Task requirements: Restate word for word the lines of the records below, starting at the line that contains "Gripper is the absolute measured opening" and ending at the line that contains "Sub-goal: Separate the", with both of those lines included and nothing else.

Data provided:
--- --- ---
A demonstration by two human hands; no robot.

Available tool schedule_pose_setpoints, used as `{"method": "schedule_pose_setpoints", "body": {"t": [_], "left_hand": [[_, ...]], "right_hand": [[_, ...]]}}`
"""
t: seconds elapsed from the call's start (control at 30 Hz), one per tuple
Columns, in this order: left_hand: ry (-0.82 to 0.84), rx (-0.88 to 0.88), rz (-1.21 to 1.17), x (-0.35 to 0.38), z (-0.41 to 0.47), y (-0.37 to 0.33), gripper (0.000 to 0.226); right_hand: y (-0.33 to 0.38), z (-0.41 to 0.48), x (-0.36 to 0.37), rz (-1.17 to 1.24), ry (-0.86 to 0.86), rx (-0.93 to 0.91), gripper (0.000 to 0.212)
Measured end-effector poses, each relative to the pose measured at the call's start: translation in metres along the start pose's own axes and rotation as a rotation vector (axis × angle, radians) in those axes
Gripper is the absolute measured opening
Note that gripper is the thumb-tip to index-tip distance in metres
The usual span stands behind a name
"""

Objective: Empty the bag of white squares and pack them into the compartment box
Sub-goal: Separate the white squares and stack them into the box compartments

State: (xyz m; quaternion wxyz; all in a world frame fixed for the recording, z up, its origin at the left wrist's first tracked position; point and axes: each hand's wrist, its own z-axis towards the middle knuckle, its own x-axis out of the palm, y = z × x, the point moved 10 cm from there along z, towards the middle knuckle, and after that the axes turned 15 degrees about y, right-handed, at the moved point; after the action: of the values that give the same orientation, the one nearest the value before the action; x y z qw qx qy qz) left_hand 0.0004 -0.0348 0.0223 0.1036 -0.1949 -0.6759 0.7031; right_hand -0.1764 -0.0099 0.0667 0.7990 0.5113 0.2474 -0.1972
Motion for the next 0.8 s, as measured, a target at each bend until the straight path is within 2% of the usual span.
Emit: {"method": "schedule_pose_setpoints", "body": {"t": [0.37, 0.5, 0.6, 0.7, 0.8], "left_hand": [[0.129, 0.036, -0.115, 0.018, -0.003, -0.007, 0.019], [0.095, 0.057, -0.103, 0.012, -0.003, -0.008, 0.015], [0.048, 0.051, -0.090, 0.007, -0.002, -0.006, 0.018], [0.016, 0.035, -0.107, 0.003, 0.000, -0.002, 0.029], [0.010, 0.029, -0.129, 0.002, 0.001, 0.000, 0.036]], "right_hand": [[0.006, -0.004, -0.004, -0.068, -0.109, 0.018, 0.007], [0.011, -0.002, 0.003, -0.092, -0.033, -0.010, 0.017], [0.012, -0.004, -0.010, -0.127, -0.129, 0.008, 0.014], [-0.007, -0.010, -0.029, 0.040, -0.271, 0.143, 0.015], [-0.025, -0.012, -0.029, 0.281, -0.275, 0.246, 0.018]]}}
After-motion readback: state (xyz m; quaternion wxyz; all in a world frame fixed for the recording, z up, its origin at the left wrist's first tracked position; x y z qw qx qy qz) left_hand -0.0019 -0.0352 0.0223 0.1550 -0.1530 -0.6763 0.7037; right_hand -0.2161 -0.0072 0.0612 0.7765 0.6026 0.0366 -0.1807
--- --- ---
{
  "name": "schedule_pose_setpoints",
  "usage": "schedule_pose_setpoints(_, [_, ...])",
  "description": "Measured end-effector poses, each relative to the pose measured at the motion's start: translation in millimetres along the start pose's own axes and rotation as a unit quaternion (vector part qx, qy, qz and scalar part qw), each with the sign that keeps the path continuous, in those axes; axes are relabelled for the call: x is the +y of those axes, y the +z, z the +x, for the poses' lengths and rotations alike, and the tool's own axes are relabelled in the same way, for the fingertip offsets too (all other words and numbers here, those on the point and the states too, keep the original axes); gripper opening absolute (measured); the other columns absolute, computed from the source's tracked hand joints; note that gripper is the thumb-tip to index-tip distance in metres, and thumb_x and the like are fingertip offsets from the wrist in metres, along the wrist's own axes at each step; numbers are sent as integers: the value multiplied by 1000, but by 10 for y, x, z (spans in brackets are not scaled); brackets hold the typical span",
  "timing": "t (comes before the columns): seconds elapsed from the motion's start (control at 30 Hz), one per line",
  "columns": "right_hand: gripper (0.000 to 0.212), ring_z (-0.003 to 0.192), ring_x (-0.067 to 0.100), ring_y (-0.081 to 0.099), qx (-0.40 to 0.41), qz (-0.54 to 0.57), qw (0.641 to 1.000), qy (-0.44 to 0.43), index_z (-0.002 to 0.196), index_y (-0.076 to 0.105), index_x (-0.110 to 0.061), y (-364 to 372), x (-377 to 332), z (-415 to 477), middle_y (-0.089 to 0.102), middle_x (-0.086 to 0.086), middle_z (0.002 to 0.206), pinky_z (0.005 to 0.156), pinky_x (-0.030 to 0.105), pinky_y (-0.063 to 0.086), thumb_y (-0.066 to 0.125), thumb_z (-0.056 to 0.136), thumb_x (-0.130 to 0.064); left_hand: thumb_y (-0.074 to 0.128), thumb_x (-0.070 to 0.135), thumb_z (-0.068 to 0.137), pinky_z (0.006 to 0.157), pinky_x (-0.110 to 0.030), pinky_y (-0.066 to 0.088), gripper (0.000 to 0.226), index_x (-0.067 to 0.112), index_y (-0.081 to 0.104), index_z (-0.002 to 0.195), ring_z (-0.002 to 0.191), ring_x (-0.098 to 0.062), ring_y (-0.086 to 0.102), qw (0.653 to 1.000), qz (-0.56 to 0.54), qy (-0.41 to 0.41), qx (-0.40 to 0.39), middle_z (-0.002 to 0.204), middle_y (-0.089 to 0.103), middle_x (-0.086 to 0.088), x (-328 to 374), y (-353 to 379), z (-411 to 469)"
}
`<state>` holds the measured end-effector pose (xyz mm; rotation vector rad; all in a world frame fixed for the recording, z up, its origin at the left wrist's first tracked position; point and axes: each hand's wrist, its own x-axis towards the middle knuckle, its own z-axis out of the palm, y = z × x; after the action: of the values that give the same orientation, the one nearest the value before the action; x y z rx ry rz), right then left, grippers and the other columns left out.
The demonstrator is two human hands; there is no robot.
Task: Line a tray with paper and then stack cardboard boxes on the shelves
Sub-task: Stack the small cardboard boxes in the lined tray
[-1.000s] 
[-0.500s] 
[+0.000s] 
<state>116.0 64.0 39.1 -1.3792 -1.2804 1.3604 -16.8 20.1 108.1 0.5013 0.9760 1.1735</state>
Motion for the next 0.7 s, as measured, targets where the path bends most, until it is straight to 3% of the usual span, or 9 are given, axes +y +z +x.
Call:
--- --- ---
Output:
Gripper is the absolute measured opening
Note that gripper is the thumb-tip to index-tip distance in metres
The usual span stands behind a name
"""

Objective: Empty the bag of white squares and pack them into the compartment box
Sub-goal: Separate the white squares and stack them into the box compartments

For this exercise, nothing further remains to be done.